▸ Exercise description: From the listing below, output only the lines starting at the line that has "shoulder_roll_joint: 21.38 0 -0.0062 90" and ending at the line that has "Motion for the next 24", exactly as they appear, ends included.

====================

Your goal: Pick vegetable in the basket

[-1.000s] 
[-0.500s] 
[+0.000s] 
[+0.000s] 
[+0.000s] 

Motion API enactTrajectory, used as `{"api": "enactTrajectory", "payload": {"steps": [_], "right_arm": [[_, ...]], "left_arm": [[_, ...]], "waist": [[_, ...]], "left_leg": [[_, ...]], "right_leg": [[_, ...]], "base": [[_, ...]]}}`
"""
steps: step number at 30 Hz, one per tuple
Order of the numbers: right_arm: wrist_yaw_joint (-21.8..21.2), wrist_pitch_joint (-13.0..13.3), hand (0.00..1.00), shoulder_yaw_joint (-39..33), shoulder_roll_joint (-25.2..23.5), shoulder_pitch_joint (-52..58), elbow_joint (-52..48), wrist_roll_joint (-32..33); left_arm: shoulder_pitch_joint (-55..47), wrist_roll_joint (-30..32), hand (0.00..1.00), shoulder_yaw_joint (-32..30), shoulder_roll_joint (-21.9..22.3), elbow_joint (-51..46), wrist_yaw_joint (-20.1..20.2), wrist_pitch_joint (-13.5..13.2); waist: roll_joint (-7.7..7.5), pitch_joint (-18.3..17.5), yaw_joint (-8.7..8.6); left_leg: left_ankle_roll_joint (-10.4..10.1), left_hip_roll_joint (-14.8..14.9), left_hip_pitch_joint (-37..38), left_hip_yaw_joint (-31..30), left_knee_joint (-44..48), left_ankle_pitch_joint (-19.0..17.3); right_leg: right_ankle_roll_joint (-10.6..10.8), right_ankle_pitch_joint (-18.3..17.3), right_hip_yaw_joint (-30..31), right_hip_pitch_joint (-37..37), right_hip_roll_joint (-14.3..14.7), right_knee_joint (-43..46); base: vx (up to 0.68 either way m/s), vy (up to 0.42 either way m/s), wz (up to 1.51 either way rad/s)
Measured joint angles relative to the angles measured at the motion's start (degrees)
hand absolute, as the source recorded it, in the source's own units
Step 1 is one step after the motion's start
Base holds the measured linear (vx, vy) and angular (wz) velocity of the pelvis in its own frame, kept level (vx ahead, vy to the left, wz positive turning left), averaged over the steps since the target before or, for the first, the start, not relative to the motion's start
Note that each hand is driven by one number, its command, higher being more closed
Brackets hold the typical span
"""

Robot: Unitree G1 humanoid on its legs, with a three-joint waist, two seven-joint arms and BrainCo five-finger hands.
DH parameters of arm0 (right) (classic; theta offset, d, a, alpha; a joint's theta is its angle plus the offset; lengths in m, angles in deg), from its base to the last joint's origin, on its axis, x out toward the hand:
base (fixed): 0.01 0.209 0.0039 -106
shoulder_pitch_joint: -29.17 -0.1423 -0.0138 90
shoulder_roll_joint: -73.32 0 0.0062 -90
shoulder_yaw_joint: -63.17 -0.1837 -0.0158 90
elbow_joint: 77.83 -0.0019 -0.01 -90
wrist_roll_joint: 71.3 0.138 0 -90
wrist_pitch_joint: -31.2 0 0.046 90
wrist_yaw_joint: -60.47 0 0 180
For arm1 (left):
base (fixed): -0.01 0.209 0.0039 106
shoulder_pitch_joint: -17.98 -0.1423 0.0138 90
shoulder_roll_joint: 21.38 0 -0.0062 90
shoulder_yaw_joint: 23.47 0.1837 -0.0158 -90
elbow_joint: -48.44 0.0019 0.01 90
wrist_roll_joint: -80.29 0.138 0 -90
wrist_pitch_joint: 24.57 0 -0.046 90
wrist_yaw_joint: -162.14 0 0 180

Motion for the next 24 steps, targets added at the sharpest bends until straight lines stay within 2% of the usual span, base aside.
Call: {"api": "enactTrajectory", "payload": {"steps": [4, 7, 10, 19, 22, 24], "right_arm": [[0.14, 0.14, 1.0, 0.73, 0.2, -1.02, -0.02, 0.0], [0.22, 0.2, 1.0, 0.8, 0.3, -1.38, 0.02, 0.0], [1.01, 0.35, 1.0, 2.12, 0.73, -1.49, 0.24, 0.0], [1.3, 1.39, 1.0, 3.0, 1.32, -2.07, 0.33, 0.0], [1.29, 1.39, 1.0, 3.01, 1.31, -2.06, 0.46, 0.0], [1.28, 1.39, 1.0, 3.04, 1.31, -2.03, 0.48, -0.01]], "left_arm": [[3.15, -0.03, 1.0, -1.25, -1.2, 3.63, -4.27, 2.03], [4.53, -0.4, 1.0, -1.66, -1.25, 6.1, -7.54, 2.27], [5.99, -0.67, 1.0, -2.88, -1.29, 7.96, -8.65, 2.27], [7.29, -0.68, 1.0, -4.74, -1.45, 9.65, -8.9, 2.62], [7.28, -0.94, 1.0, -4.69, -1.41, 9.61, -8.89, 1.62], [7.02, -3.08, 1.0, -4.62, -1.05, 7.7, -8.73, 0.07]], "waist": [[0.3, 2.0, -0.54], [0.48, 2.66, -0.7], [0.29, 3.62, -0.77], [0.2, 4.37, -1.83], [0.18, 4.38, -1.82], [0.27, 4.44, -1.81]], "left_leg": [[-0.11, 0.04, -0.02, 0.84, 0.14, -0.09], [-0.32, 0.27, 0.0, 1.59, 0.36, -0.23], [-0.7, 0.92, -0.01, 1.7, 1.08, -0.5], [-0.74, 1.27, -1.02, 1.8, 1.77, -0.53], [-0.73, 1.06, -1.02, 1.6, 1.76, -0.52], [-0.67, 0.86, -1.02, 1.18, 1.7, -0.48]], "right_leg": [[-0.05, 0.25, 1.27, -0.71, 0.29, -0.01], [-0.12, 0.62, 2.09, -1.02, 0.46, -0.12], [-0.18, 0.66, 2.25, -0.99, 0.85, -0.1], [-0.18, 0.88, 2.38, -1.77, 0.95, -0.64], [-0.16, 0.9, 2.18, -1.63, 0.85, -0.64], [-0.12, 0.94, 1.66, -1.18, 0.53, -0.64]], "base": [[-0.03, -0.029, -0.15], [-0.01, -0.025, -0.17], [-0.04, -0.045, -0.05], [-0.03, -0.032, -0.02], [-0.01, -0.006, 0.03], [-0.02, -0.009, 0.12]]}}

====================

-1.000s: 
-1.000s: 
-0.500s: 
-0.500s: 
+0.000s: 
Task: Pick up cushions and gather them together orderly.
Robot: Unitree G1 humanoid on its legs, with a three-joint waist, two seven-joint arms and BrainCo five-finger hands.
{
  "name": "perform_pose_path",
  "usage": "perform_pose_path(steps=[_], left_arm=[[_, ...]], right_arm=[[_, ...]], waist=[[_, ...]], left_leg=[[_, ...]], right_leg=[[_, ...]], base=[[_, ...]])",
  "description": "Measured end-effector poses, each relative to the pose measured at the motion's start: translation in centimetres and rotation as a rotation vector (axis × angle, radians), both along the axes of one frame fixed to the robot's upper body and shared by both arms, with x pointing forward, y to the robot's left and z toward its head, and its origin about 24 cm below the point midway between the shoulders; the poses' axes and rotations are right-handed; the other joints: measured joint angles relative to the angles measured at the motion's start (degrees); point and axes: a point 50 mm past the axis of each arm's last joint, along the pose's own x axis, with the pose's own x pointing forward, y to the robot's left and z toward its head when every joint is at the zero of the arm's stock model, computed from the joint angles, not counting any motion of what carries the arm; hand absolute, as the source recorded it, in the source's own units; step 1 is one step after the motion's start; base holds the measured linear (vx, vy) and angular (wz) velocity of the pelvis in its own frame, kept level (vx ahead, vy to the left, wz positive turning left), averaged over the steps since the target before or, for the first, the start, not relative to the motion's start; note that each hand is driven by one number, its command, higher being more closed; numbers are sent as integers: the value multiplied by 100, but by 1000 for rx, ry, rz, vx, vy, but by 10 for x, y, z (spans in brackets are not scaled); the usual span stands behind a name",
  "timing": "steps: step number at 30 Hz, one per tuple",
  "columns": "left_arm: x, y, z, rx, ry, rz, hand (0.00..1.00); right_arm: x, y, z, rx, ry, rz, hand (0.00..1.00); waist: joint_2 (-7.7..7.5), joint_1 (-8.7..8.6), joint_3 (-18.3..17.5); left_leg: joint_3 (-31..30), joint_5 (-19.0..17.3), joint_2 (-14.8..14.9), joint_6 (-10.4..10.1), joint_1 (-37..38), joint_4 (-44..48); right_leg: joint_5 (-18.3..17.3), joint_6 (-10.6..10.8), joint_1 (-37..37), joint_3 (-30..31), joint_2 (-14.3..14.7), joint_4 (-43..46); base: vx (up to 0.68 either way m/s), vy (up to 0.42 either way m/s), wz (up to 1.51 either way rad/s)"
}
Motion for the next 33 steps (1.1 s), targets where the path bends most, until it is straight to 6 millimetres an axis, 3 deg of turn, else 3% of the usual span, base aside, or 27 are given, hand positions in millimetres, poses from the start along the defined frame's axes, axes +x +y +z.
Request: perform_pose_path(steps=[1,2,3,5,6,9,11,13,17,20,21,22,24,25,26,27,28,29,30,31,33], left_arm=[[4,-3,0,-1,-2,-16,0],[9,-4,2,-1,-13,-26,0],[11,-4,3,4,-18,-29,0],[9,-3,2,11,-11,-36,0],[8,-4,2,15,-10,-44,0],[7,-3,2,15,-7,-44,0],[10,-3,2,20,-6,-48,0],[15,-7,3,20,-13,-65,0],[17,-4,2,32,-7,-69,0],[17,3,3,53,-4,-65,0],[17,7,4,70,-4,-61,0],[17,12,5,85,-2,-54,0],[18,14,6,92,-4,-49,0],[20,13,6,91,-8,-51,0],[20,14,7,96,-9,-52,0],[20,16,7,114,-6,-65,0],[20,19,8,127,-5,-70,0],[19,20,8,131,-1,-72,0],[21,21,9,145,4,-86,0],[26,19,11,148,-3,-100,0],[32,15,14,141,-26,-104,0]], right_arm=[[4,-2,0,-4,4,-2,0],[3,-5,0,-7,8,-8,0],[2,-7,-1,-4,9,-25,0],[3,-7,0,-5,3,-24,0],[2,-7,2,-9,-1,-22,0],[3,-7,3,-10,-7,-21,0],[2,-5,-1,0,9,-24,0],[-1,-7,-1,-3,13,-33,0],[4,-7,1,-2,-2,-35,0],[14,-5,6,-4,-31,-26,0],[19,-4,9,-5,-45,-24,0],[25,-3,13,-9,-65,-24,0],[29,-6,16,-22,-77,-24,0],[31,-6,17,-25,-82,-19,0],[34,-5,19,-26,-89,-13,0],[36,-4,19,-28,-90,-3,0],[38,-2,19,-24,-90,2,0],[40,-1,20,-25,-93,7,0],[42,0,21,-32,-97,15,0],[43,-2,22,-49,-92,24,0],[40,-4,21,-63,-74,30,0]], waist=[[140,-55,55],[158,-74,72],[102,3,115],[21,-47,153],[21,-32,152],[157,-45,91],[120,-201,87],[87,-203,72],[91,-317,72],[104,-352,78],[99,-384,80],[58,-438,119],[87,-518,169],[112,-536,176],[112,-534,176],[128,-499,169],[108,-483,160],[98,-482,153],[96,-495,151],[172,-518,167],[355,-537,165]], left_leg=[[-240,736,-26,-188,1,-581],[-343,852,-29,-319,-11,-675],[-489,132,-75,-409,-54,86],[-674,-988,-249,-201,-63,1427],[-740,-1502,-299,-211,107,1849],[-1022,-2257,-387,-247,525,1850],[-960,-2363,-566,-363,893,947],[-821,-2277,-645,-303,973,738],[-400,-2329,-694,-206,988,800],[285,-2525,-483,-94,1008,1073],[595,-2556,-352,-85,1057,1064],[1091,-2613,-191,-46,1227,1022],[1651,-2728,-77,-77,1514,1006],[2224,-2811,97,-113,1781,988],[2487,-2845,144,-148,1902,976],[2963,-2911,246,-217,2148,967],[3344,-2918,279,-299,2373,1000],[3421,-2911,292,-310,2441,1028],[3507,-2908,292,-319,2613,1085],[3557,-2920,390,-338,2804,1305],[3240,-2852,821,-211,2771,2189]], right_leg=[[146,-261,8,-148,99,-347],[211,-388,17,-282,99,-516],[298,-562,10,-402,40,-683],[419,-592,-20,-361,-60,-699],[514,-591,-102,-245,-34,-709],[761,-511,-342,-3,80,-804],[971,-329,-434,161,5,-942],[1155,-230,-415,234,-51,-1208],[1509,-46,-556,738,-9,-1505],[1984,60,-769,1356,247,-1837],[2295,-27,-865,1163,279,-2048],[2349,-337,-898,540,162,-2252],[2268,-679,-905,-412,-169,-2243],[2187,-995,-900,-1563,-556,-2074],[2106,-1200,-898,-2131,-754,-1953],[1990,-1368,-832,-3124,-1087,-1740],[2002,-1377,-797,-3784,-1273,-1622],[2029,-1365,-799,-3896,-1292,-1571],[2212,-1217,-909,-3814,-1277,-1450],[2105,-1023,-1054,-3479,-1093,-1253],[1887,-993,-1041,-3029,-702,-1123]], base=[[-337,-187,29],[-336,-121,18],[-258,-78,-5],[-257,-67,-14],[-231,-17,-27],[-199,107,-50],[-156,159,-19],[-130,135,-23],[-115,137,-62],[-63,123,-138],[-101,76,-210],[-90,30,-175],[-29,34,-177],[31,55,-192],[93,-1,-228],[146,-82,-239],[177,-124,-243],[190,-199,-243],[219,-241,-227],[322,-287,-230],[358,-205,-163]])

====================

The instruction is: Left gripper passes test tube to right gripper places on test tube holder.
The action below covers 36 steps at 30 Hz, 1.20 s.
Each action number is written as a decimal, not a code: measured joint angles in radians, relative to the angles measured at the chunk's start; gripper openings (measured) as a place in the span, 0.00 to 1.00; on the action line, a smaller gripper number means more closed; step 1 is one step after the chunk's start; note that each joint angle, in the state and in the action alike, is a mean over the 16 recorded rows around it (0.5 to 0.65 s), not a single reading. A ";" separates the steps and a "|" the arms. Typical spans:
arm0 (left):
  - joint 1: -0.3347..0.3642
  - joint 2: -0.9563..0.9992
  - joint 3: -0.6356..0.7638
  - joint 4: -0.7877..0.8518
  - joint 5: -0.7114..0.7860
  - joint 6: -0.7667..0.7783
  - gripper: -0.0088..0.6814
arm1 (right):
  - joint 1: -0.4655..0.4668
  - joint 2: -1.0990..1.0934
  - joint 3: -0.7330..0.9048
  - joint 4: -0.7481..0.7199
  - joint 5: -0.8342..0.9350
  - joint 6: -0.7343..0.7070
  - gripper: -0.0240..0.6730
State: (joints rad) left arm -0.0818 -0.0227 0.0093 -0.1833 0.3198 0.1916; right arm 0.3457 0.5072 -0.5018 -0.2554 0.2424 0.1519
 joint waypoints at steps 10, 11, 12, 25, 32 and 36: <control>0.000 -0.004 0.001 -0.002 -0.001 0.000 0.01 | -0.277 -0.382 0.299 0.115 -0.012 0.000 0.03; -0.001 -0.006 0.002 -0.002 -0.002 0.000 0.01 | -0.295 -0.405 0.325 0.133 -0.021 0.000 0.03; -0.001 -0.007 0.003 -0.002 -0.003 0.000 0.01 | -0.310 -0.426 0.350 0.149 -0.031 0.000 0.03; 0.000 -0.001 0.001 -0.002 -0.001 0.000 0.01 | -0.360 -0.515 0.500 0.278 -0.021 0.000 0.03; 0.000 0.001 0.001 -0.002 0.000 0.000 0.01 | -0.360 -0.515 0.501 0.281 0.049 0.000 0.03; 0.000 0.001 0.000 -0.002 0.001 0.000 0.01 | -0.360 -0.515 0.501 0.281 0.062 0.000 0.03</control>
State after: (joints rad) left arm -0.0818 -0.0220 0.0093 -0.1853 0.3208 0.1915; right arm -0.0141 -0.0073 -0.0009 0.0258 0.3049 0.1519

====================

▸ Result for this exercise:
shoulder_roll_joint: 21.38 0 -0.0062 90
shoulder_yaw_joint: 23.47 0.1837 -0.0158 -90
elbow_joint: -48.44 0.0019 0.01 90
wrist_roll_joint: -80.29 0.138 0 -90
wrist_pitch_joint: 24.57 0 -0.046 90
wrist_yaw_joint: -162.14 0 0 180

Motion for the next 24 steps, targets added at the sharpest bends until straight lines stay within 2% of the usual span, base aside.

Nothing more is needed for this exercise.